Problem details:
Would you return the lines between the one holding "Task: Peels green" and the one holding "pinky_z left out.", inclusive, and only those, exactly as they stand in the listing below?

Input data:
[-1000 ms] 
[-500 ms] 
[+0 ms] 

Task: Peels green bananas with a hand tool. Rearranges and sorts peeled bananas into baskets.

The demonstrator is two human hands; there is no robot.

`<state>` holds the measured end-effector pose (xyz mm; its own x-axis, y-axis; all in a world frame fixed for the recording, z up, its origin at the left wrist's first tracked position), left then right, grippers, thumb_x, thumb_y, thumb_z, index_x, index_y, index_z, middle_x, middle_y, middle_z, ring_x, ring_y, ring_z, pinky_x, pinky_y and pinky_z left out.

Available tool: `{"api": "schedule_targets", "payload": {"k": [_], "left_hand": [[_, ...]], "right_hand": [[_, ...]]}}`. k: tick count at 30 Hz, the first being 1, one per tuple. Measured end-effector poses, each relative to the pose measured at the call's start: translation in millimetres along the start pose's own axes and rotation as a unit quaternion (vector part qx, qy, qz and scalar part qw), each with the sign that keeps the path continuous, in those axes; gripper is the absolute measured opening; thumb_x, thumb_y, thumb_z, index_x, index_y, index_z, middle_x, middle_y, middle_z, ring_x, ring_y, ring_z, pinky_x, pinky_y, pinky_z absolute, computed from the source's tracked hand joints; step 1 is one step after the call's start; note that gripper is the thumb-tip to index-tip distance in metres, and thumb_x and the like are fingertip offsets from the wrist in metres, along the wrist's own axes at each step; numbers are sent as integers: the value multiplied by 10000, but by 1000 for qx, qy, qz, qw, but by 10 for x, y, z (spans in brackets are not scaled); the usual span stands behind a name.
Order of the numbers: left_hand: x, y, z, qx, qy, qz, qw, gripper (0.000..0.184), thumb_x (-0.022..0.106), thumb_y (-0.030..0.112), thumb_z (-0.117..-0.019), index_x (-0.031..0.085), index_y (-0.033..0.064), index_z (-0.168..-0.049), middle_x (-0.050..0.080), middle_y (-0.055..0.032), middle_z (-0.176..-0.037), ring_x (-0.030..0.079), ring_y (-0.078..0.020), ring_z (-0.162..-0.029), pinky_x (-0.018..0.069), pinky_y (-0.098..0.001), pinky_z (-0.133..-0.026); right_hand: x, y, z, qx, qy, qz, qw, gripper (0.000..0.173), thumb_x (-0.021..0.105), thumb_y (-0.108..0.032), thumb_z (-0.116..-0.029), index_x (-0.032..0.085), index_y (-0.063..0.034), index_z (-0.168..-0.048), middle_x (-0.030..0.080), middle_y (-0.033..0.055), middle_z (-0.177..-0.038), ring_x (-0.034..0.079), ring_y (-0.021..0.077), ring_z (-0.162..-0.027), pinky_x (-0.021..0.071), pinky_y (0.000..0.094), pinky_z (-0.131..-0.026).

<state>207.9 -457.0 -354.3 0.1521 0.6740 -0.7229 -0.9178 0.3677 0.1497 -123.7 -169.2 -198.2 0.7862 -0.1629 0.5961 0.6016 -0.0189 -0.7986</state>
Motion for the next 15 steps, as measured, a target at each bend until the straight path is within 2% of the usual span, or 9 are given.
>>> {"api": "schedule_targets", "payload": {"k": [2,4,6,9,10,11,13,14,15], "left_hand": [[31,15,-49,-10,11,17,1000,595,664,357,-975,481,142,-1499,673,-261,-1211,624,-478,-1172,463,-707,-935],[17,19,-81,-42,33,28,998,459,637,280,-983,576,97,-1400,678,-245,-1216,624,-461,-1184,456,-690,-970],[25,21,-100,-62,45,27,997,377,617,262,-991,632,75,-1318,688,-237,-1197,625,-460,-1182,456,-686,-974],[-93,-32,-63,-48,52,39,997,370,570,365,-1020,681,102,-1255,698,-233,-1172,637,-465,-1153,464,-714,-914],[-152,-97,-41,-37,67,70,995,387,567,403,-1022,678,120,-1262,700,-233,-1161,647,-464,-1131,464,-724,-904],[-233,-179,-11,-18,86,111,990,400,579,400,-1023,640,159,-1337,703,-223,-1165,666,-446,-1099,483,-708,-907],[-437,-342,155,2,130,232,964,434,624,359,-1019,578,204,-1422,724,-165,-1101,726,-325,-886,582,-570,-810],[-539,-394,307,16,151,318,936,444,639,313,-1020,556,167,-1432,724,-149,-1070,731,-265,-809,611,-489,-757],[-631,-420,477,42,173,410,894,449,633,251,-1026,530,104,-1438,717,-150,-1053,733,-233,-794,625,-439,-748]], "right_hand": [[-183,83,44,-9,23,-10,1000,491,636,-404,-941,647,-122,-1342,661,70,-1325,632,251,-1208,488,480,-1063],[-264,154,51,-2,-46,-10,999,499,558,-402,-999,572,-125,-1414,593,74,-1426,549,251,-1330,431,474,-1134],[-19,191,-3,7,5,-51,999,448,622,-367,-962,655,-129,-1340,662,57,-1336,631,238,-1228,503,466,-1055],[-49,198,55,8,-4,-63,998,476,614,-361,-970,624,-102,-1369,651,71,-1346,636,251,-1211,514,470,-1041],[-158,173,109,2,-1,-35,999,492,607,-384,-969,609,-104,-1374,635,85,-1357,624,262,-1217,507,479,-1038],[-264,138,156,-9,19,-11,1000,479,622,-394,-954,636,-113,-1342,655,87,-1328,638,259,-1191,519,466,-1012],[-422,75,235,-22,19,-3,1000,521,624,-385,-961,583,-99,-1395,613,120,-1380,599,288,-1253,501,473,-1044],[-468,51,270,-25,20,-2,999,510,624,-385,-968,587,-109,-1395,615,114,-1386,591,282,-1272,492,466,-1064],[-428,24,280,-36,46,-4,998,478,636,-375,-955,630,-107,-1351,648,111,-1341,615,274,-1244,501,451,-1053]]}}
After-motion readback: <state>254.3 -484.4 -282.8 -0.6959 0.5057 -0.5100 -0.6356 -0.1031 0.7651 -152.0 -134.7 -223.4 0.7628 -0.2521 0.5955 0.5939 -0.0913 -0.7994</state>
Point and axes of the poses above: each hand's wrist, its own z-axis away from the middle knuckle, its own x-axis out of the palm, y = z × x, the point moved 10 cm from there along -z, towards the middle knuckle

Response:
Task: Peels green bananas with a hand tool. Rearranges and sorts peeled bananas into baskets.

The demonstrator is two human hands; there is no robot.

`<state>` holds the measured end-effector pose (xyz mm; its own x-axis, y-axis; all in a world frame fixed for the recording, z up, its origin at the left wrist's first tracked position), left then right, grippers, thumb_x, thumb_y, thumb_z, index_x, index_y, index_z, middle_x, middle_y, middle_z, ring_x, ring_y, ring_z, pinky_x, pinky_y and pinky_z left out.

The answer requires nothing further.